Jahresthema 2020-2021: Miteinander mitverantwortlich mitgestalten

25.01.2021  |  Jahresthema

Wie können wir an einer lebenswerten Zukunft für alle arbeiten? Wie können wir den Herausforderungen unserer Zeit begegnen, in der so vieles zusammenhängt und sich gegenseitig bedingt, in der globale Prozesse Auswirkungen auf lokale Lebenswelten haben, in der die Bereiche Politik, Ökologie, Wirtschaft und Gesellschaft eng miteinander verflochten sind und sich gegenseitig beeinflussen? Unser neues Jahresthema miteinander mitverantwortlich mitgestalten zielt auf die Handlungsmöglichkeiten, die jede*r von uns in diesem Zusammenhang hat.

Im Fokus steht dabei der Gedanke der Vernetzung miteinander. Niemand wird allein die Welt retten können, aber in der Verbindung mit anderen, durch Austausch von Ideen, Diskussionen und Dialog können Lösungsmöglichkeiten entwickelt werden, die verschiedenen Perspektiven und Lebensrealitäten berücksichtigen. Wir alle sind mitverantwortlich, unseren eigenen Lebensstil zu hinterfragen und im Sinne einer lebenswerten Zukunft für alle anzupassen. Hier gilt es zu informieren und aufzuklären, sich selbst zu reflektieren, kritisches Bewusstsein zu fördern und schließlich zu ermutigen auch auf der politischen Ebene Einfluss auszuüben.

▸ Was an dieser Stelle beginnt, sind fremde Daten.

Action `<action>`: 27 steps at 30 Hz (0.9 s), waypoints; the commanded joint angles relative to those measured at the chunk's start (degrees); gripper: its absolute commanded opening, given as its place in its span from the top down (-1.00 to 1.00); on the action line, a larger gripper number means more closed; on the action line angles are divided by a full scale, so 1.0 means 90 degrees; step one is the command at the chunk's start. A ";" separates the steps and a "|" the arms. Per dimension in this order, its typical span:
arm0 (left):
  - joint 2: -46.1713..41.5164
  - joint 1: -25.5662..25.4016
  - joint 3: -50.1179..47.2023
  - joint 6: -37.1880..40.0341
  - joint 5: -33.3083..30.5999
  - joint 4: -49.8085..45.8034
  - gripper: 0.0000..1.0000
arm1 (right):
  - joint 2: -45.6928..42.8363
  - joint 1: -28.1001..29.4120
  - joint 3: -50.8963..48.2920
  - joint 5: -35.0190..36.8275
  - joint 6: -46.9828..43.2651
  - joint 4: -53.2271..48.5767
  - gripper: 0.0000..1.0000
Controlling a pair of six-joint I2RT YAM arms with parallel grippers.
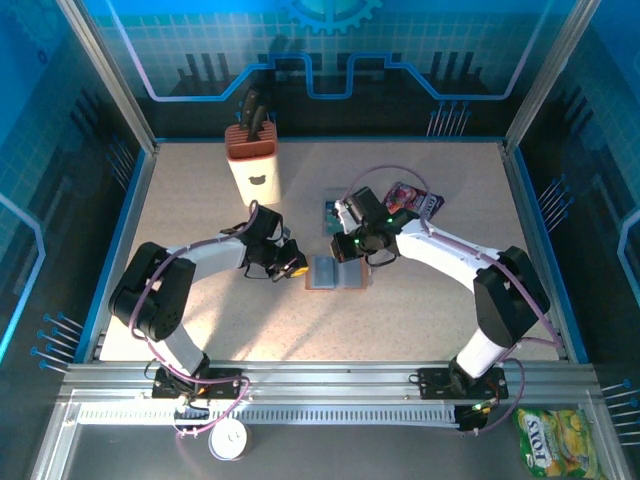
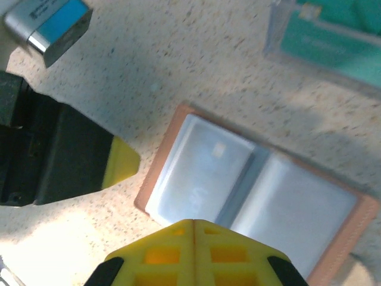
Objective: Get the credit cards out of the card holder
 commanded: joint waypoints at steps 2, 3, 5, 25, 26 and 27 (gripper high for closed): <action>-0.0018 -0.0177 -0.0052 0.0050 -0.0213 0.0057 0.85 | -0.0132 0.0101 -0.0362 -0.0253 0.0680 0.0420 1.00; 0.0022 -0.0185 -0.0041 0.0050 -0.0197 0.0073 0.85 | -0.0112 0.0101 -0.0416 -0.0283 0.0746 0.0456 1.00; 0.0079 -0.0215 0.0001 0.0041 -0.0195 0.0088 0.85 | -0.0090 0.0101 -0.0542 -0.0381 0.0851 0.0547 1.00; 0.0450 -0.0239 -0.0011 0.0177 -0.0411 0.0087 0.92 | 0.0593 0.0010 -0.0572 -0.1128 0.1480 0.1002 0.87; 0.0464 -0.0239 -0.0011 0.0177 -0.0410 0.0078 0.92 | 0.0626 0.0005 -0.0567 -0.1171 0.1509 0.1061 0.83; 0.0484 -0.0239 -0.0011 0.0186 -0.0410 0.0087 0.92 | 0.0648 0.0006 -0.0558 -0.1203 0.1531 0.1086 0.79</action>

Das sind wichtige Aufgaben unseres Schwerpunktbereichs Sozial-ökologische Transformation, der im Zusammenhang mit unserem Jahresthema einen besonderen Stellenwert hat. In den verschiedenen internationalen Aktivitäten des Bereichs arbeiten Menschen verschiedener Generationen an nachhaltigen Handlungskonzepten für eine bessere Zukunft. Diese Ansätze werden aber auch in den internationalen Bildungs- und Begegnungsprogrammen unserer beiden anderen Arbeitsbereiche Zeitgeschichte und Menschenrechte sowie Inklusion vermittelt und innerhalb unseres internationalen Netzwerks geteilt. Die Kreisau-Initiative schafft durch ihre vielfältigen Projekte Möglichkeiten für junge Menschen Selbstwirksamkeit zu erfahren, sich mit anderen zu vernetzen und sich sowohl auf lokaler Ebene als auch innerhalb grenzüberschreitender Kooperationen aktiv zu engagieren. Die Teilnehmer*innen unserer Projekte werden für das Wahrnehmen ihrer eigenen Handlungsspielräume sensibilisiert und zum Mitgestalten ermutigt.

Denn letztendlich ist es das konkrete Handeln, die Umsetzung von Ideen, die eine positive Zukunftsgestaltung ermöglicht. Hierbei spielen so genannte „communities of practice“ eine zentrale Rolle[1]. Das sind Gruppen, die sich über eine gemeinsame Identität und die Bündelung ihrer Fähigkeiten in einem lernenden Prozess einem konkreten Ziel verschreiben. Als Vorbild kann uns hier der Kreisauer Kreis dienen, dessen Wirken sich aus heutiger Perspektive ebenfalls unter dem Stichwort „community of practice“ verstehen lässt. Diese Gruppe hatte trotz weltanschaulicher Unterschiede eine gemeinsame Identität und arbeitete ganz konkret im stetigen und lernenden Dialog miteinander an einer gemeinsamen Zielsetzung. Dabei entwickelte sie Strategien für die Überwindung von Hindernissen und Schwierigkeiten und konnte die unterschiedlichen Fähigkeiten und Erfahrungen der Einzelnen mit Gewinn für die Gruppe einbringen.

Solche Gruppen bilden stets eine Minderheit und können trotzdem den Anstoß für gesamtgesellschaftliche Transformationen liefern. Es gilt also, nicht abzuwarten, bis die Anderen sich bewegen, sondern einfach selbst zu beginnen, im eigenen Umfeld und angepasst an die eigenen Möglichkeiten. Eben miteinander mitverantwortlich mitgestalten.

 


[1] Den Begriff prägte der Schweizer Sozialforscher Etienne Wenger in den 90er Jahren. Verwendet im Zusammenhang der aktuellen Debatte rund um Zukunftsvisionen wird er von Harald Welzer (H. Welzer: Selbst denken. Eine Anleitung zum Widerstand, Frankfurt/Main 2017, S. 185ff.).